Stored items from a collection:

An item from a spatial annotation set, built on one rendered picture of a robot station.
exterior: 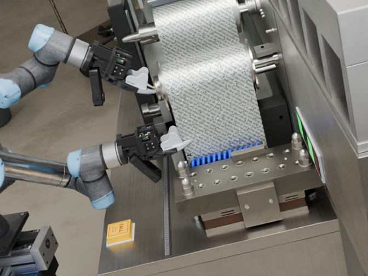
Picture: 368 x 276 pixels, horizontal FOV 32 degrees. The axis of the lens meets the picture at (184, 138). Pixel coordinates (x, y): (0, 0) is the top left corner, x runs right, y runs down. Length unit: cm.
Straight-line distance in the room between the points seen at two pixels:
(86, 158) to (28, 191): 249
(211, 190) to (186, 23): 54
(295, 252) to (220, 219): 22
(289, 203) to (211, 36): 57
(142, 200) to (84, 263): 147
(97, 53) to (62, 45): 10
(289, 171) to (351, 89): 82
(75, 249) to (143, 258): 181
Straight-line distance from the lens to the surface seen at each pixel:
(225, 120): 181
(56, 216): 391
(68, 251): 357
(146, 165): 185
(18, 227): 230
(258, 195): 169
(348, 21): 87
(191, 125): 181
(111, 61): 174
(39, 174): 192
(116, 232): 186
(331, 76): 106
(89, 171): 185
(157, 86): 179
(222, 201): 171
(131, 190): 208
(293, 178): 170
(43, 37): 175
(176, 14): 196
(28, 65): 180
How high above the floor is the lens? 194
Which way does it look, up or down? 27 degrees down
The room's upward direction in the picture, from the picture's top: 17 degrees counter-clockwise
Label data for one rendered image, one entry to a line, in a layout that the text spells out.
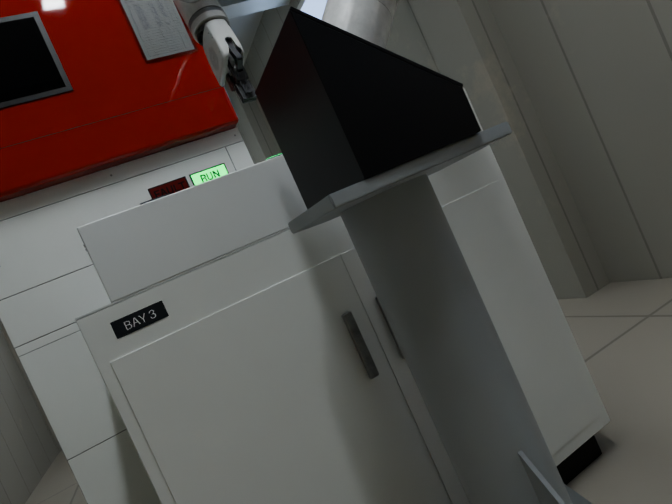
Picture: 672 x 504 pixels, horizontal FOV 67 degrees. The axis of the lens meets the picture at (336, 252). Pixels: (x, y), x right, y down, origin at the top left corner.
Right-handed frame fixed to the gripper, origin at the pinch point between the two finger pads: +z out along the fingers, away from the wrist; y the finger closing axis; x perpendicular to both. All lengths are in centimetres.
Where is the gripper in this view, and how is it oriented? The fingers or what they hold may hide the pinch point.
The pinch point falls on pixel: (246, 91)
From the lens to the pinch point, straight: 111.8
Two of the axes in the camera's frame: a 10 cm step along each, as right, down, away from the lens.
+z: 4.8, 8.6, -1.6
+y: 2.8, -3.3, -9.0
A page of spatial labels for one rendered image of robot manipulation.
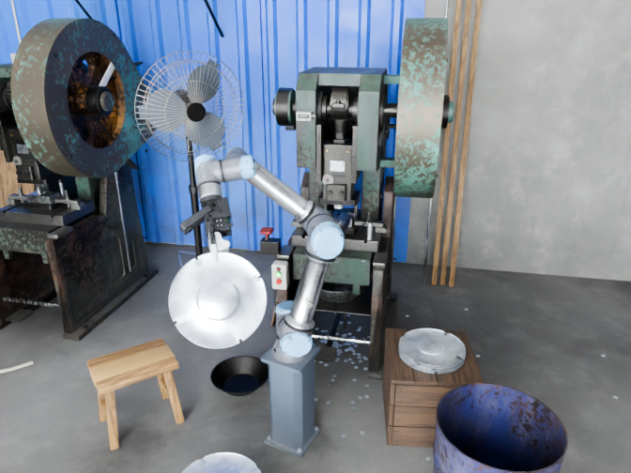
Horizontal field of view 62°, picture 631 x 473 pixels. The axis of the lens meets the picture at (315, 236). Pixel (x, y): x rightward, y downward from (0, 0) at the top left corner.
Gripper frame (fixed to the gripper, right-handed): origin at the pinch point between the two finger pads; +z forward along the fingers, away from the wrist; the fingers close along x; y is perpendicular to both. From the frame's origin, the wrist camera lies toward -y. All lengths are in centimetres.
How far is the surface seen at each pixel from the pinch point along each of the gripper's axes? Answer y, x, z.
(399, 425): 74, 74, 59
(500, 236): 220, 161, -50
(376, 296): 82, 83, -1
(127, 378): -35, 86, 16
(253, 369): 24, 130, 16
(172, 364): -17, 89, 13
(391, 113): 96, 40, -77
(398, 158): 84, 25, -44
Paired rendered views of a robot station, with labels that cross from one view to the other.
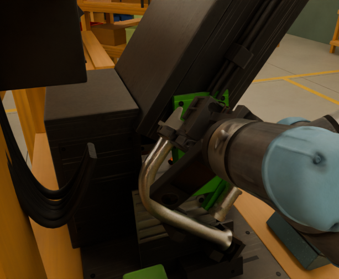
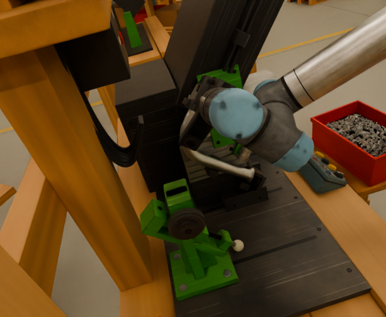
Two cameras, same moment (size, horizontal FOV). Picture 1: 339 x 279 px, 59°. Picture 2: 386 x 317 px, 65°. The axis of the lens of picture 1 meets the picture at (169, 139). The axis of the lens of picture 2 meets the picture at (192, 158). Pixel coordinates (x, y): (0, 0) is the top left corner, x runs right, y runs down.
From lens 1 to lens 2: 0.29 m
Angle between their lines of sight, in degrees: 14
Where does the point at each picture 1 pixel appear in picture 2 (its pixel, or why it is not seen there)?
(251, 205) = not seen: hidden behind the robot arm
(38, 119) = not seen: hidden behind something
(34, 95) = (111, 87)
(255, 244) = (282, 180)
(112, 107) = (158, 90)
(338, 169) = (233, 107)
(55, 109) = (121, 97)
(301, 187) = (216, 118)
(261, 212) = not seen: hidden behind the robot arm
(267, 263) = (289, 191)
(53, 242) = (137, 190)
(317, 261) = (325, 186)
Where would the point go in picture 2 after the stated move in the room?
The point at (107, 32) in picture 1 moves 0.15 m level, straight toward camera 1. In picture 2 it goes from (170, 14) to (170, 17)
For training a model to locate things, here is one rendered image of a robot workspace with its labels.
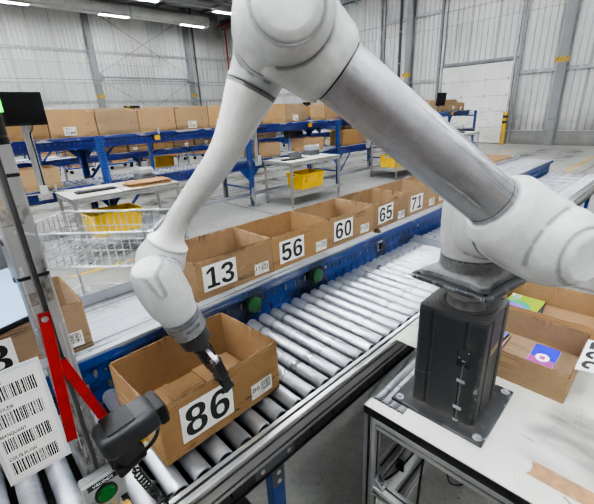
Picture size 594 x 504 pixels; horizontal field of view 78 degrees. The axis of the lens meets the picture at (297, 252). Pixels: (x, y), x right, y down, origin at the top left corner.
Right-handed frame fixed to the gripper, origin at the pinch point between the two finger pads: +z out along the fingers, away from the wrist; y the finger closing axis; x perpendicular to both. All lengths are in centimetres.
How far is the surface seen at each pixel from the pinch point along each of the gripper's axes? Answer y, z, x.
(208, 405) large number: 0.9, 1.9, -6.9
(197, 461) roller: 4.5, 9.7, -17.3
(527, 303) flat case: 42, 51, 108
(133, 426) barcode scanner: 18.3, -26.4, -20.2
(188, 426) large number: 1.2, 1.8, -13.7
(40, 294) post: 11, -52, -17
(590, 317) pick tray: 61, 58, 118
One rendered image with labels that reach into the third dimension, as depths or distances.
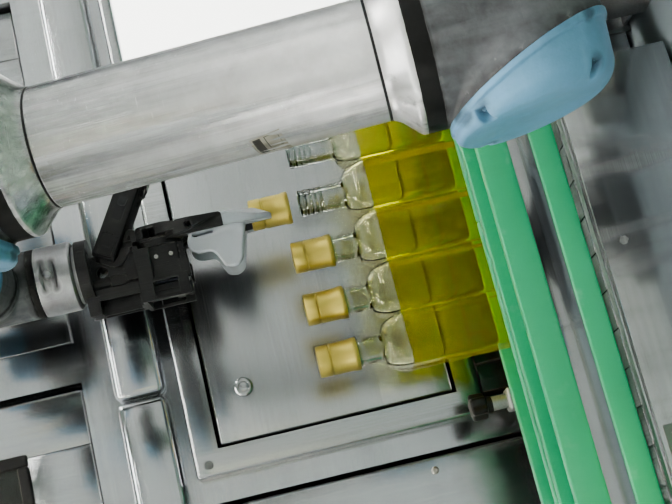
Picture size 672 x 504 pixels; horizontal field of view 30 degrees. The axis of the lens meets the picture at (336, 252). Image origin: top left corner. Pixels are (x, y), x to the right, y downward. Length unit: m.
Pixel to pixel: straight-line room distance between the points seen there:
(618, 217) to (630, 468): 0.24
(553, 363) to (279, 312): 0.39
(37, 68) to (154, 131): 0.81
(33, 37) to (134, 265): 0.41
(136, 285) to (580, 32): 0.68
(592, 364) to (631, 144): 0.22
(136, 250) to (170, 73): 0.52
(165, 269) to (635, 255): 0.48
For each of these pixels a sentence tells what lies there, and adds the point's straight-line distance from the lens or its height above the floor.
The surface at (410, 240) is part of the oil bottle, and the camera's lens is 1.33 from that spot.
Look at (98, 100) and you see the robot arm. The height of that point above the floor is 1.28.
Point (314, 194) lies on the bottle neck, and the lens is 1.36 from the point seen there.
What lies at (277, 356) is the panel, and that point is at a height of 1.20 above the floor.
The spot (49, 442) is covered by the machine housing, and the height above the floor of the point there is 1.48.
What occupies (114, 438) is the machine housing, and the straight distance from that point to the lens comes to 1.49.
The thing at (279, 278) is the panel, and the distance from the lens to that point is 1.48.
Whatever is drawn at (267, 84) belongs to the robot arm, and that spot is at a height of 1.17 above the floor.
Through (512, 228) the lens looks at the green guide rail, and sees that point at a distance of 1.23.
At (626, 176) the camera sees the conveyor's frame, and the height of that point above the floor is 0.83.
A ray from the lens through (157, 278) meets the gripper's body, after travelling 1.33.
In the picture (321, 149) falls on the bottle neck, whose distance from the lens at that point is 1.38.
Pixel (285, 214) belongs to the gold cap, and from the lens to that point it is 1.35.
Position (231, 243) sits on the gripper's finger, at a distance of 1.33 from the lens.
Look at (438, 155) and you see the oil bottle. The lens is 1.36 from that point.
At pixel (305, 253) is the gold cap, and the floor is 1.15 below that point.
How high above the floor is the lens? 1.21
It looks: 4 degrees down
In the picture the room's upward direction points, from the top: 103 degrees counter-clockwise

* YOUR TASK
The lines above from the line with "(338, 169) = (233, 107)" through the line with "One rendered image with" are to be given again word for word, with no pictures among them.

* RESULT BELOW
(338, 169) = (233, 107)
(55, 109) = (121, 97)
(301, 187) = (216, 118)
(261, 212) = not seen: hidden behind the robot arm
(267, 263) = (289, 191)
(53, 242) = (137, 190)
(317, 261) = (325, 186)
Where would the point go in picture 2 after the stated move in the room?
The point at (107, 32) in picture 1 moves 0.15 m level, straight toward camera 1. In picture 2 it goes from (170, 14) to (170, 17)
For training a model to locate things, here is one rendered image of a robot workspace with its labels.
Picture size 594 x 504 pixels; horizontal field of view 78 degrees. The axis of the lens meets the picture at (297, 252). Pixels: (x, y), x right, y down, origin at the top left corner.
Right-handed frame fixed to the gripper, origin at the pinch point between the two finger pads: +z out along the fingers, away from the wrist; y the finger closing axis; x perpendicular to both. All lengths are in centimetres.
How far is the surface seen at each pixel from the pinch point along each of the gripper's axes? Answer y, z, x.
(208, 405) large number: 0.9, 1.9, -6.9
(197, 461) roller: 4.5, 9.7, -17.3
(527, 303) flat case: 42, 51, 108
(133, 426) barcode scanner: 18.3, -26.4, -20.2
(188, 426) large number: 1.2, 1.8, -13.7
(40, 294) post: 11, -52, -17
(590, 317) pick tray: 61, 58, 118
One rendered image with labels that reach into the third dimension, as depths or distances.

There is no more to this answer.